Source data START

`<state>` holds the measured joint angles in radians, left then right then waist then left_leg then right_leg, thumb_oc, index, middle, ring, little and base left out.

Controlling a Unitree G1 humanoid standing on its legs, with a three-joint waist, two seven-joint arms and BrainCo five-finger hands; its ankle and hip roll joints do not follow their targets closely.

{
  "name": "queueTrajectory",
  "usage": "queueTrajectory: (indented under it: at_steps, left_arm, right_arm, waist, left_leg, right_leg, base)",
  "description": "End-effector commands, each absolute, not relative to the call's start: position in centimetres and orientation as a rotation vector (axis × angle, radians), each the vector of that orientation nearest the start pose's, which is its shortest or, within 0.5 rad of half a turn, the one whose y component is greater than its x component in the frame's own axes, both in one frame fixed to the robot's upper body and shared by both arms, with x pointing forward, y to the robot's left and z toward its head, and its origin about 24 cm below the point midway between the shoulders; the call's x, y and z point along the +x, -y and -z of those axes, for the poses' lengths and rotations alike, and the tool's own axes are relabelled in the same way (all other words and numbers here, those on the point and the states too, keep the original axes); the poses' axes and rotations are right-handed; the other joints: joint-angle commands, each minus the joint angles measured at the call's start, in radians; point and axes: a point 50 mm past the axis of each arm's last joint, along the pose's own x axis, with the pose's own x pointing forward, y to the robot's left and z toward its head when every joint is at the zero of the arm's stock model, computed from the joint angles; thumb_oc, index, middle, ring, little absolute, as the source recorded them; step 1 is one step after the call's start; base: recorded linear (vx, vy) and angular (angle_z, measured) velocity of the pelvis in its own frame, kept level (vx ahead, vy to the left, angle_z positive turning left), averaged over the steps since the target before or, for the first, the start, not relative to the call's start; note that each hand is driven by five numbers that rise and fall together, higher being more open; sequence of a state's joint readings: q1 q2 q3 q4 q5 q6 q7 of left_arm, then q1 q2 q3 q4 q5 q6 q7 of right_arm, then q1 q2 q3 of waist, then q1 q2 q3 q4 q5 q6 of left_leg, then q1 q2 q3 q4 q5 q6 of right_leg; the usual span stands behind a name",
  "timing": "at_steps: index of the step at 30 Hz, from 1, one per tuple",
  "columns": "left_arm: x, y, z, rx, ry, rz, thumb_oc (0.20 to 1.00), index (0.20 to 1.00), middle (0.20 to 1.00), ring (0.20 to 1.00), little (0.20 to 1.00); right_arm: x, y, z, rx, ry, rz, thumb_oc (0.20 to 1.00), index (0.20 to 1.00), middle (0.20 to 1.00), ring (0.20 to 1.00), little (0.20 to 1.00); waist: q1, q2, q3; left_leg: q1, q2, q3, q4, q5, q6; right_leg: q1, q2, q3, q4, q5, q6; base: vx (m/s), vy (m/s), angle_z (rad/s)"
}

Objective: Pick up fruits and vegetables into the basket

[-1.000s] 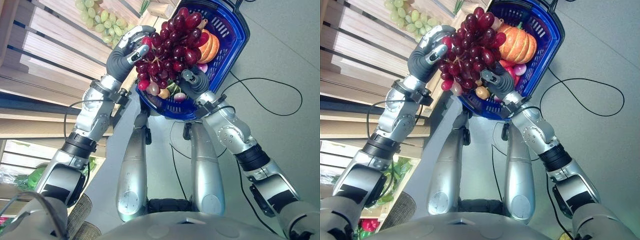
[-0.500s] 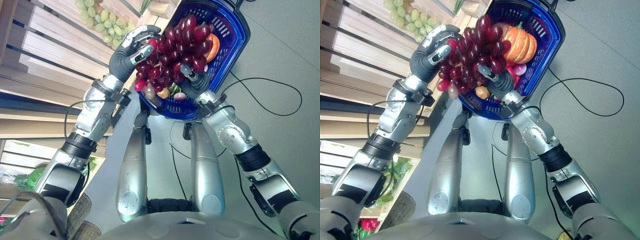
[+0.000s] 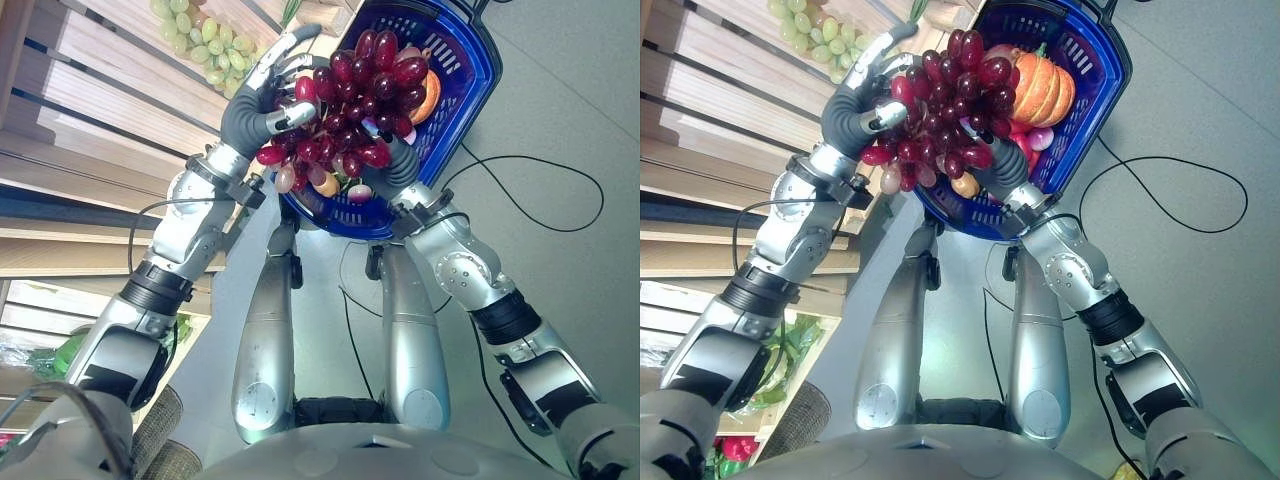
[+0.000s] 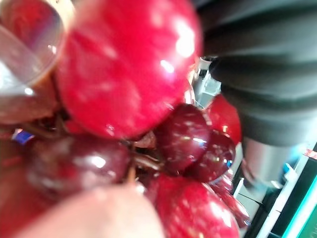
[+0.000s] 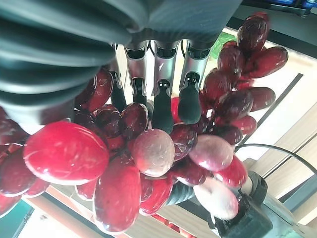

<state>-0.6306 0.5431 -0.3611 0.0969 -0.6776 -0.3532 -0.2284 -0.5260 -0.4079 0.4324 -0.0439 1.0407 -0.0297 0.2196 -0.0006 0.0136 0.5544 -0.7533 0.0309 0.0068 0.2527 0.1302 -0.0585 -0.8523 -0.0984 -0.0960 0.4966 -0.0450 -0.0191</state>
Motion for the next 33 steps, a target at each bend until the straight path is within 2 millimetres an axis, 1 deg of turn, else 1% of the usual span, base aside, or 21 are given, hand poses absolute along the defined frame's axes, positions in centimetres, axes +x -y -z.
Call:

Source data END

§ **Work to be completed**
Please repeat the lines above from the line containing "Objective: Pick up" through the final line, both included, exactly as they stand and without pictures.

§ **Reply to the task**
Objective: Pick up fruits and vegetables into the basket

[-1.000s] 
[-0.500s] 
[+0.000s] 
[+0.000s] 
[+0.000s] 

<state>-0.6306 0.5431 -0.3611 0.0969 -0.6776 -0.3532 -0.2284 -0.5260 -0.4079 0.4324 -0.0439 1.0407 -0.0297 0.2196 -0.0006 0.0136 0.5544 -0.7533 0.0309 0.0068 0.2527 0.1302 -0.0585 -0.8523 -0.0984 -0.0960 0.4966 -0.0450 -0.0191</state>
Motion for the next 33 steps, a target at each bend until the straight path is within 2 millimetres an axis, 1 deg of turn, else 1% of the usual span, base aside, or 21 are given, hand poses absolute along the defined frame's axes, positions in centimetres, axes +x -y -z.
Call:

Nothing further is needed to complete the exercise.